Each record should be retyped word for word.
┌─ Data for this exercise
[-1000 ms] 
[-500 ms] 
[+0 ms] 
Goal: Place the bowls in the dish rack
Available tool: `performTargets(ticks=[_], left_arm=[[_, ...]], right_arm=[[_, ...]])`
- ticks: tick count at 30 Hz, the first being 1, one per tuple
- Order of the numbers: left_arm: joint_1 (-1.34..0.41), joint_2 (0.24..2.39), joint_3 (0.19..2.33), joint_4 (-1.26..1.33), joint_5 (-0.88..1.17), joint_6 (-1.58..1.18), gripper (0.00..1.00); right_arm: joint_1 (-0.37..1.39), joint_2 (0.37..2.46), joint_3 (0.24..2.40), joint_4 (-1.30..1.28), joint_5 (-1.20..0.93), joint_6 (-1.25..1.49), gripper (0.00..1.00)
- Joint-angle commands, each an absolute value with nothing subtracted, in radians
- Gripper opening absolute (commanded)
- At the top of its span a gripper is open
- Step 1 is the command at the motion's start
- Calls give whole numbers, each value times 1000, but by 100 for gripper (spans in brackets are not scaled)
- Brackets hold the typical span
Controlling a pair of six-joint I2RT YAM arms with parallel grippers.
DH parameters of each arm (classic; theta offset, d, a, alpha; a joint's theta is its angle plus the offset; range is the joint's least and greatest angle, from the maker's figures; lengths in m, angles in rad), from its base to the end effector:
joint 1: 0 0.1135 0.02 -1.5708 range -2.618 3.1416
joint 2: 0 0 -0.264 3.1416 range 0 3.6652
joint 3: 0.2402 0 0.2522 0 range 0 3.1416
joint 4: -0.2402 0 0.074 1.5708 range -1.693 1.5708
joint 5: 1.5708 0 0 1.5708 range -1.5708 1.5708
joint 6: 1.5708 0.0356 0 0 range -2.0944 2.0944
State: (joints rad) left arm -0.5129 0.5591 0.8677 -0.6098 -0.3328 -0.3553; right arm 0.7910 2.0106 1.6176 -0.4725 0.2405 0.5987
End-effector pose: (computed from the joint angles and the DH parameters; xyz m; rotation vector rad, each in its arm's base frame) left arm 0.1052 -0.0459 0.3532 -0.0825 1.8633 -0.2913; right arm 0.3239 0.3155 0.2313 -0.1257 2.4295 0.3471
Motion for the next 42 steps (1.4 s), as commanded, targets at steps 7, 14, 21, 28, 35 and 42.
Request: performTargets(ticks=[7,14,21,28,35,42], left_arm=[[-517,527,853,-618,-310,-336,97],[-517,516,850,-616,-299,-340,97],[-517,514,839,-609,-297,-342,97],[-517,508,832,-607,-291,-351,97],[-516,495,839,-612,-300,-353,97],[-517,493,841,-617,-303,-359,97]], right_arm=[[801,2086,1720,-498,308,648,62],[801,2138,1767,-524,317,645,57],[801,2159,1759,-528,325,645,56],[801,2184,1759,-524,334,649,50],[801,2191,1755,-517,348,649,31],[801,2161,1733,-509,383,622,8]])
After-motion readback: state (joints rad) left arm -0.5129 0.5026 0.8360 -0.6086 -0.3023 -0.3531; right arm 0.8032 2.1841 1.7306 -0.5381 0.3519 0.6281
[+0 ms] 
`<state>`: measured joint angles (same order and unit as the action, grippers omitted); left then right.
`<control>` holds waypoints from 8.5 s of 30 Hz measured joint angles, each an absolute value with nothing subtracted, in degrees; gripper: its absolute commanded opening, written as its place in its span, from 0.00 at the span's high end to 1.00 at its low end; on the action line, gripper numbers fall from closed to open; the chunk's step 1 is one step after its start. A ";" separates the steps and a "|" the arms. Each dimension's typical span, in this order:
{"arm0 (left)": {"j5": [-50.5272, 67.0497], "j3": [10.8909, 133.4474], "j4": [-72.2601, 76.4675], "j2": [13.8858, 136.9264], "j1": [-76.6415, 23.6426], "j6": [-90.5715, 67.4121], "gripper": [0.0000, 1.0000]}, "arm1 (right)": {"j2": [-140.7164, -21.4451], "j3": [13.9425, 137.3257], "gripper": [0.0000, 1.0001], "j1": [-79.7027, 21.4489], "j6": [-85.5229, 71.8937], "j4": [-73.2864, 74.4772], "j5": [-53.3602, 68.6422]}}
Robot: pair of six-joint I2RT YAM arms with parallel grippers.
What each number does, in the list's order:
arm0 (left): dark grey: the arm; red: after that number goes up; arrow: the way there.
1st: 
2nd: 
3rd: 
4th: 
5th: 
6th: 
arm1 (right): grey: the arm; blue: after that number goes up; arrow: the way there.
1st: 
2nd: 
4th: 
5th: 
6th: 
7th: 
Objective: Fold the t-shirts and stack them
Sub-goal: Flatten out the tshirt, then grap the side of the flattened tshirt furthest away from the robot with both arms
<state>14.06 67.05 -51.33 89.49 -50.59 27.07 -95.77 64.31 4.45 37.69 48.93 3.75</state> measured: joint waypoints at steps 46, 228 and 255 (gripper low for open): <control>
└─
> Problem solution
[-1000 ms] 
[-500 ms] 
[+0 ms] 
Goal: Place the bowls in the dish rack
Available tool: `performTargets(ticks=[_], left_arm=[[_, ...]], right_arm=[[_, ...]])`
- ticks: tick count at 30 Hz, the first being 1, one per tuple
- Order of the numbers: left_arm: joint_1 (-1.34..0.41), joint_2 (0.24..2.39), joint_3 (0.19..2.33), joint_4 (-1.26..1.33), joint_5 (-0.88..1.17), joint_6 (-1.58..1.18), gripper (0.00..1.00); right_arm: joint_1 (-0.37..1.39), joint_2 (0.37..2.46), joint_3 (0.24..2.40), joint_4 (-1.30..1.28), joint_5 (-1.20..0.93), joint_6 (-1.25..1.49), gripper (0.00..1.00)
- Joint-angle commands, each an absolute value with nothing subtracted, in radians
- Gripper opening absolute (commanded)
- At the top of its span a gripper is open
- Step 1 is the command at the motion's start
- Calls give whole numbers, each value times 1000, but by 100 for gripper (spans in brackets are not scaled)
- Brackets hold the typical span
Controlling a pair of six-joint I2RT YAM arms with parallel grippers.
DH parameters of each arm (classic; theta offset, d, a, alpha; a joint's theta is its angle plus the offset; range is the joint's least and greatest angle, from the maker's figures; lengths in m, angles in rad), from its base to the end effector:
joint 1: 0 0.1135 0.02 -1.5708 range -2.618 3.1416
joint 2: 0 0 -0.264 3.1416 range 0 3.6652
joint 3: 0.2402 0 0.2522 0 range 0 3.1416
joint 4: -0.2402 0 0.074 1.5708 range -1.693 1.5708
joint 5: 1.5708 0 0 1.5708 range -1.5708 1.5708
joint 6: 1.5708 0.0356 0 0 range -2.0944 2.0944
State: (joints rad) left arm -0.5129 0.5591 0.8677 -0.6098 -0.3328 -0.3553; right arm 0.7910 2.0106 1.6176 -0.4725 0.2405 0.5987
End-effector pose: (computed from the joint angles and the DH parameters; xyz m; rotation vector rad, each in its arm's base frame) left arm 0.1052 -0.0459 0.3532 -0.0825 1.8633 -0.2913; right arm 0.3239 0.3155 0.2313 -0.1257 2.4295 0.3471
Motion for the next 42 steps (1.4 s), as commanded, targets at steps 7, 14, 21, 28, 35 and 42.
Request: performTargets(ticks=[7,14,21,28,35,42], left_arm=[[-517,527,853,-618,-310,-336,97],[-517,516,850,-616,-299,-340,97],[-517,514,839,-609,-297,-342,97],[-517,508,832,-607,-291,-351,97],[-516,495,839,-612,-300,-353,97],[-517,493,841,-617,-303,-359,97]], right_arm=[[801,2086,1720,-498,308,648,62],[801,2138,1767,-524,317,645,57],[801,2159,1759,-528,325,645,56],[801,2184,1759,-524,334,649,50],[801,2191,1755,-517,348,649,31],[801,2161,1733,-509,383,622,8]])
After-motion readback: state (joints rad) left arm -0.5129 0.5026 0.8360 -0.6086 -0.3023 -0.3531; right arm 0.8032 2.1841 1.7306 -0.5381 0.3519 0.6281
[+0 ms] 
`<state>`: measured joint angles (same order and unit as the action, grippers omitted); left then right.
`<control>` holds waypoints from 8.5 s of 30 Hz measured joint angles, each an absolute value with nothing subtracted, in degrees; gripper: its absolute commanded opening, written as its place in its span, from 0.00 at the span's high end to 1.00 at its low end; on the action line, gripper numbers fall from closed to open; the chunk's step 1 is one step after its start. A ";" separates the steps and a "|" the arms. Each dimension's typical span, in this order:
{"arm0 (left)": {"j5": [-50.5272, 67.0497], "j3": [10.8909, 133.4474], "j4": [-72.2601, 76.4675], "j2": [13.8858, 136.9264], "j1": [-76.6415, 23.6426], "j6": [-90.5715, 67.4121], "gripper": [0.0000, 1.0000]}, "arm1 (right)": {"j2": [-140.7164, -21.4451], "j3": [13.9425, 137.3257], "gripper": [0.0000, 1.0001], "j1": [-79.7027, 21.4489], "j6": [-85.5229, 71.8937], "j4": [-73.2864, 74.4772], "j5": [-53.3602, 68.6422]}}
Robot: pair of six-joint I2RT YAM arms with parallel grippers.
What each number does, in the list's order:
arm0 (left): dark grey: the arm; red: after that number goes up; arrow: the way there.
1st: 
2nd: 
3rd: 
4th: 
5th: 
6th: 
arm1 (right): grey: the arm; blue: after that number goes up; arrow: the way there.
1st: 
2nd: 
4th: 
5th: 
6th: 
7th: 
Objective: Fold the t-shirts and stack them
Sub-goal: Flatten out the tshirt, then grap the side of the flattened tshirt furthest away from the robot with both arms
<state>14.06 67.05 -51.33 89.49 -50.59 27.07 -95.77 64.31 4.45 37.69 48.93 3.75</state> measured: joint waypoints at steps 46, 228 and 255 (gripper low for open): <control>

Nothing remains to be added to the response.